## EXERCISE DATA:
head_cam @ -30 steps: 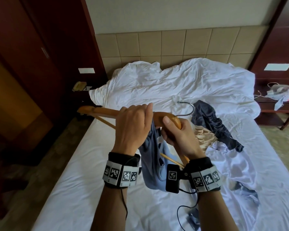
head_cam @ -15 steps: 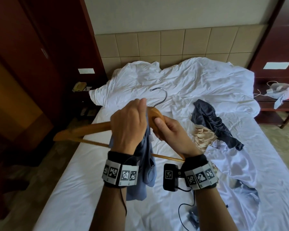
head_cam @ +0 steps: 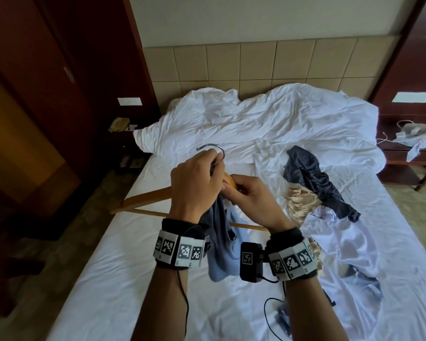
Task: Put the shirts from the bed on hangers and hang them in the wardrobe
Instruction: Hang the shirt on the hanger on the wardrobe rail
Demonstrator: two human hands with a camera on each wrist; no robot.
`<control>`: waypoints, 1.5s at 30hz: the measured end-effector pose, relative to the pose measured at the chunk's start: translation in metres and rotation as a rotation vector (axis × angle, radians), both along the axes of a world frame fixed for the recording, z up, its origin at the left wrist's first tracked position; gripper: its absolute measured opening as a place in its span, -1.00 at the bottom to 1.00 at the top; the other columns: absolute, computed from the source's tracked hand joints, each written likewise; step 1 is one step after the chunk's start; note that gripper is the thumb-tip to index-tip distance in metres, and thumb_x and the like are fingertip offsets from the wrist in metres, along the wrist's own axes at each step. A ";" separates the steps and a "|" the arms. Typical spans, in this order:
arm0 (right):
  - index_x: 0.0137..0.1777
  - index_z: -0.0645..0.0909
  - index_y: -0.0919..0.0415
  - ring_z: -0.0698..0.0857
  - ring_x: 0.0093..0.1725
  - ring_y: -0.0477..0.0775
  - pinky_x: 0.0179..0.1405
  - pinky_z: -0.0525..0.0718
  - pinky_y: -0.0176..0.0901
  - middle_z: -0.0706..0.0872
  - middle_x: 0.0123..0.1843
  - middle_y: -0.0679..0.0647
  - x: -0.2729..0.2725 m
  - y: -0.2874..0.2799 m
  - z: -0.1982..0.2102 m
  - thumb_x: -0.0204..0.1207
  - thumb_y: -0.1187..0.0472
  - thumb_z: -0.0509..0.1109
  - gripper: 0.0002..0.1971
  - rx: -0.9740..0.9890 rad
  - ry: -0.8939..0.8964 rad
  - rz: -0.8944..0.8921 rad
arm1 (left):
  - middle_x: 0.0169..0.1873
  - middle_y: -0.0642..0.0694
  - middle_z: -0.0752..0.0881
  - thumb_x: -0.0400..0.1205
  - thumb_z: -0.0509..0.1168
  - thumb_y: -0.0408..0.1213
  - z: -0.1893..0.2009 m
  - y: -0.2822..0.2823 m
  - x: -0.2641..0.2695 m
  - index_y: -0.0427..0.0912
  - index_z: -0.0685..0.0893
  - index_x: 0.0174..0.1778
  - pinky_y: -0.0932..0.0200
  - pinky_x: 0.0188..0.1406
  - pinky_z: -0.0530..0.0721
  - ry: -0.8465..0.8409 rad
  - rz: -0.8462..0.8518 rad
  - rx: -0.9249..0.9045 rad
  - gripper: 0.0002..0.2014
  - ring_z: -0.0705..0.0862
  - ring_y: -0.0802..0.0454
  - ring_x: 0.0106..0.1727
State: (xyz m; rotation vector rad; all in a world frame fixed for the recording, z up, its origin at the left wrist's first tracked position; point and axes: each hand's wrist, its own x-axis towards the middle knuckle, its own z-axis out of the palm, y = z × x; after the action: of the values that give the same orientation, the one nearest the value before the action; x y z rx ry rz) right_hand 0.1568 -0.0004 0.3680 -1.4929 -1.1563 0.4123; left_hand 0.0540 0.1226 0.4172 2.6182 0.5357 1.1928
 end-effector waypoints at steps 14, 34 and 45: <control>-0.21 0.70 0.32 0.64 -0.36 0.17 -0.27 0.67 -0.11 0.73 -0.29 0.28 0.018 -0.039 0.030 0.71 0.08 0.45 -0.66 0.292 0.445 0.144 | -0.55 -0.01 0.50 0.86 0.14 -0.11 0.000 0.029 -0.017 -0.18 0.56 -0.31 -0.11 -0.53 0.51 -0.272 0.200 -0.199 -0.58 0.50 -0.07 -0.51; -0.12 0.65 -0.04 0.76 -0.35 -0.03 -0.47 0.57 -0.42 0.84 -0.18 0.11 0.002 0.025 -0.029 0.74 0.22 0.40 -0.80 -0.481 0.075 -0.060 | -0.53 -0.14 0.54 0.85 0.15 -0.14 0.008 0.023 -0.018 -0.28 0.57 -0.30 0.02 -0.47 0.43 -0.584 0.222 -0.441 -0.57 0.49 -0.16 -0.49; -0.20 0.85 0.03 0.55 -0.36 -0.02 -0.43 0.47 -0.26 0.67 -0.33 0.05 0.015 0.005 -0.026 0.72 0.32 0.41 -0.69 -0.288 0.372 -0.048 | -0.55 -0.01 0.50 0.84 0.17 -0.14 0.007 0.027 -0.017 -0.30 0.59 -0.31 0.24 -0.48 0.38 -0.620 0.215 -0.487 -0.56 0.41 0.12 -0.53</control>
State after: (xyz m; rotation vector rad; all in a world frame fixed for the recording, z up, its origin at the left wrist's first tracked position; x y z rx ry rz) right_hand 0.1718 0.0042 0.3417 -1.6014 -0.7881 0.8134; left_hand 0.0368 0.1498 0.4243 1.7062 0.8498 1.5975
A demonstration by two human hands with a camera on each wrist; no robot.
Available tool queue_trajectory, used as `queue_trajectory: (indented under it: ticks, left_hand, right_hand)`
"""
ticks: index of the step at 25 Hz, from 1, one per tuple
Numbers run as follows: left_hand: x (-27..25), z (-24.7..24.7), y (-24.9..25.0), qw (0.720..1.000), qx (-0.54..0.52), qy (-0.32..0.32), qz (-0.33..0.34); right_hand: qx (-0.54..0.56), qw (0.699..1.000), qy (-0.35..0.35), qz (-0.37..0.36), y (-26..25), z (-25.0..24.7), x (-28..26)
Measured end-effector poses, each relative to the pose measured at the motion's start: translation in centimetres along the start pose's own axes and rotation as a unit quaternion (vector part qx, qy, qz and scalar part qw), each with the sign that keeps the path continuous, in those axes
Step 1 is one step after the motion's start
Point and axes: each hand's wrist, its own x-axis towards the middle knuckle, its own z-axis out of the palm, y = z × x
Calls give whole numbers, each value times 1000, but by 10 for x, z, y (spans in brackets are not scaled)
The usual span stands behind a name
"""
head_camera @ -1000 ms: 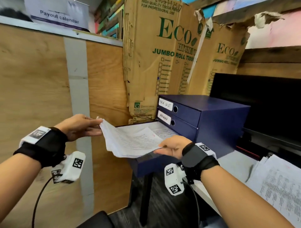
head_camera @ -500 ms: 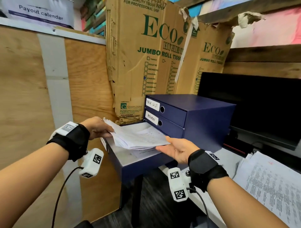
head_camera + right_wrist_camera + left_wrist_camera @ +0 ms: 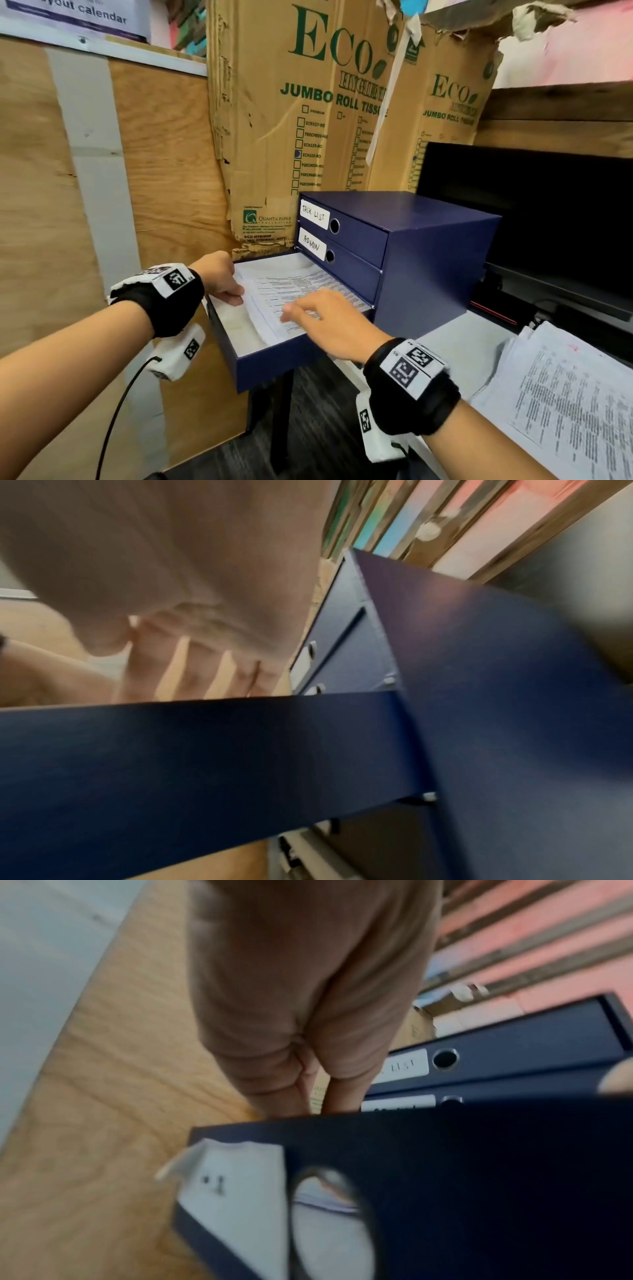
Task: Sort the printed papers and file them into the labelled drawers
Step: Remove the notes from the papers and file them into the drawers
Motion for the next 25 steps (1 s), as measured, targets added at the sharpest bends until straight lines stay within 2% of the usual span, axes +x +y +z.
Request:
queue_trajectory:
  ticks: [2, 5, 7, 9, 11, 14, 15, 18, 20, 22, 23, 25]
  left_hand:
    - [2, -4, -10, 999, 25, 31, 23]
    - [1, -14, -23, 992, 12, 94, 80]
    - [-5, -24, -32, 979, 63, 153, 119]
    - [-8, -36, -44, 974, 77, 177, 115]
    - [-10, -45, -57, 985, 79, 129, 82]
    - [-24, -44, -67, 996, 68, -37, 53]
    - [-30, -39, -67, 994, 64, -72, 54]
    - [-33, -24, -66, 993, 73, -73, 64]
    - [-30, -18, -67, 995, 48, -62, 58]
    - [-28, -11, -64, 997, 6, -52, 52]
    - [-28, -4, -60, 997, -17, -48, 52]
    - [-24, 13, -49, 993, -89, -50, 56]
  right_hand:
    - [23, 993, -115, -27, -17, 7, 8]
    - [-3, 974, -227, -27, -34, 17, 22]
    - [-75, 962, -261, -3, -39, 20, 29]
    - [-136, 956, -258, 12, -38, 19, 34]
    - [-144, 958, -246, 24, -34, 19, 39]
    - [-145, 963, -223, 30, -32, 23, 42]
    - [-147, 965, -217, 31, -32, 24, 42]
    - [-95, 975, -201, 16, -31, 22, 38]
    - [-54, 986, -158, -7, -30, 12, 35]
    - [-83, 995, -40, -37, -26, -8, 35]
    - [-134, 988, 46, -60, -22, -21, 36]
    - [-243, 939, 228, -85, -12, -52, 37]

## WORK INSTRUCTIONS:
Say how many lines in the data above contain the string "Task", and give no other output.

## ANSWER SPACE:
2